What is required »
Set down all of the data exactly. Pictures stay out of the copy.

Data segment »
####################
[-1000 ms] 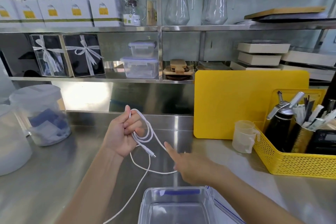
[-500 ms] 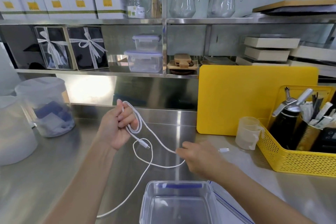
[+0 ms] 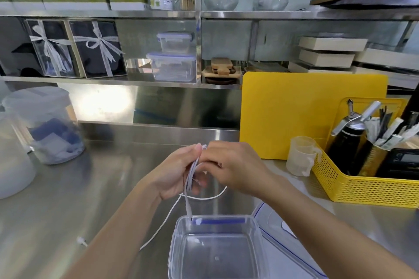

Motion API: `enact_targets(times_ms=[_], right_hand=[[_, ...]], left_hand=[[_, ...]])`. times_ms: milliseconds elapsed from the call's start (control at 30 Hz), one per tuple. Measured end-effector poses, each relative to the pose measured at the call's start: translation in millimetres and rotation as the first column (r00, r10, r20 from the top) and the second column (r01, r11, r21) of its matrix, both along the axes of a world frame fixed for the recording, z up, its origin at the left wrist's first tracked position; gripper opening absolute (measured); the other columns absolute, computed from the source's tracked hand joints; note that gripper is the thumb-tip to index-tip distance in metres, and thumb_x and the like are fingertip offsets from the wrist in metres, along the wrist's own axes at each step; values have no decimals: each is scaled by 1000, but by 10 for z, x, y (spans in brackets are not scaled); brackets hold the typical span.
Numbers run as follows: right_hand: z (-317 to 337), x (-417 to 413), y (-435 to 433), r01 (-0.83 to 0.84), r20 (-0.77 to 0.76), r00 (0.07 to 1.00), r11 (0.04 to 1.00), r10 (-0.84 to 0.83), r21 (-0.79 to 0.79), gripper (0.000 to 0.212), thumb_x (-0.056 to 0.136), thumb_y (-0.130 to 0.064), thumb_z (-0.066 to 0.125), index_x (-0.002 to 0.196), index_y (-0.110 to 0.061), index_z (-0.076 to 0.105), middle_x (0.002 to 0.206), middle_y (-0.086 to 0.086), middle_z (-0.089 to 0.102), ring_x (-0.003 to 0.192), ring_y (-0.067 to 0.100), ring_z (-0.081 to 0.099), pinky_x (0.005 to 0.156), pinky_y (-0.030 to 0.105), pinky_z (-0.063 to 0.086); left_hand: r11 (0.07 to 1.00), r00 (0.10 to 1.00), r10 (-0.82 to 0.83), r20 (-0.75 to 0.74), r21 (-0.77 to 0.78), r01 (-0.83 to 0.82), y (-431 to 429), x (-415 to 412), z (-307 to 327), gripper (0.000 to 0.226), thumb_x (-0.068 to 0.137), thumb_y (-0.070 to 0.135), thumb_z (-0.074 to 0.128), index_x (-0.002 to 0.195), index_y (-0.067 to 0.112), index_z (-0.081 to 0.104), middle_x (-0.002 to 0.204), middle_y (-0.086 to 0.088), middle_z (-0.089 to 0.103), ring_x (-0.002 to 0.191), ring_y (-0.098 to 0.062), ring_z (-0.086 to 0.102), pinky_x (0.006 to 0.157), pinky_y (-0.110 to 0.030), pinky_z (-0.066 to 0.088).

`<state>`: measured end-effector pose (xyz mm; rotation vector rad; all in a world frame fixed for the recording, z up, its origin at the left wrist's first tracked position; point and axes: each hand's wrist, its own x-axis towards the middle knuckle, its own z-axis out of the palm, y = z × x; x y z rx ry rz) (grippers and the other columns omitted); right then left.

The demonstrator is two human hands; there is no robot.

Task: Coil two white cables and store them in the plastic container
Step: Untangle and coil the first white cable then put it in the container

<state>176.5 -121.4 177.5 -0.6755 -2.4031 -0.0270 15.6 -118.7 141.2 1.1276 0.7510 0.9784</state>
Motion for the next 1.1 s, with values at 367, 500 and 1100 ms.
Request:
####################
Solved exercise »
[-1000 ms] 
[-500 ms] 
[+0 ms] 

Motion API: `enact_targets(times_ms=[_], right_hand=[[_, ...]], left_hand=[[_, ...]])`. times_ms: milliseconds elapsed from the call's start (control at 30 Hz), one per tuple. Measured end-effector poses, each relative to the pose measured at the call's start: translation in millimetres and rotation as the first column (r00, r10, r20 from the top) and the second column (r01, r11, r21) of its matrix, both along the axes of a world frame fixed for the recording, z up, its origin at the left wrist's first tracked position; gripper opening absolute (measured); the other columns absolute, computed from the source's tracked hand joints; note that gripper is the thumb-tip to index-tip distance in metres, and thumb_x and the like are fingertip offsets from the wrist in metres, along the wrist's own axes at each step; values have no decimals: each is scaled by 1000, but by 10 for z, x, y (spans in brackets are not scaled); brackets hold the typical span.
Numbers run as follows: right_hand: z (-317 to 337), x (-417 to 413), y (-435 to 433), r01 (-0.83 to 0.84), r20 (-0.77 to 0.76), r00 (0.07 to 1.00), r11 (0.04 to 1.00), r10 (-0.84 to 0.83), r21 (-0.79 to 0.79), gripper (0.000 to 0.212), thumb_x (-0.056 to 0.136), thumb_y (-0.130 to 0.064), thumb_z (-0.066 to 0.125), index_x (-0.002 to 0.196), index_y (-0.110 to 0.061), index_z (-0.076 to 0.105), middle_x (0.002 to 0.206), middle_y (-0.086 to 0.086), middle_z (-0.089 to 0.102), ring_x (-0.003 to 0.192), ring_y (-0.067 to 0.100), ring_z (-0.081 to 0.099), pinky_x (0.005 to 0.156), pinky_y (-0.030 to 0.105), pinky_z (-0.063 to 0.086); left_hand: r11 (0.07 to 1.00), r00 (0.10 to 1.00), r10 (-0.82 to 0.83), r20 (-0.75 to 0.74), r21 (-0.77 to 0.78), r01 (-0.83 to 0.82), y (-431 to 429), x (-415 to 412), z (-307 to 327), gripper (0.000 to 0.226), thumb_x (-0.068 to 0.137), thumb_y (-0.070 to 0.135), thumb_z (-0.074 to 0.128), index_x (-0.002 to 0.195), index_y (-0.067 to 0.112), index_z (-0.081 to 0.104), middle_x (-0.002 to 0.204), middle_y (-0.086 to 0.088), middle_z (-0.089 to 0.103), ring_x (-0.002 to 0.191), ring_y (-0.098 to 0.062), ring_z (-0.086 to 0.102), pinky_x (0.006 to 0.157), pinky_y (-0.110 to 0.030), pinky_z (-0.066 to 0.088).

`<state>`: measured end-effector pose (xyz mm; rotation vector rad; all in a world frame fixed for the recording, z up, its origin at the left wrist's first tracked position; point and axes: each hand's wrist, its own x-axis towards the middle knuckle, its own z-axis out of the palm, y = z × x; x y z rx ry rz) (grippers and the other columns omitted); right then left.

The demonstrator is two human hands; there is no robot.

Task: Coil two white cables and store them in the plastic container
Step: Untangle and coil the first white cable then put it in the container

<state>176.5 -121.4 177.5 -0.6755 -2.4031 -0.0270 15.6 -118.7 141.2 1.1276 0.7510 0.9784</state>
Motion for the next 1.1 s, with values at 367, 500 and 1100 ms.
Request:

What came before makes up the full response.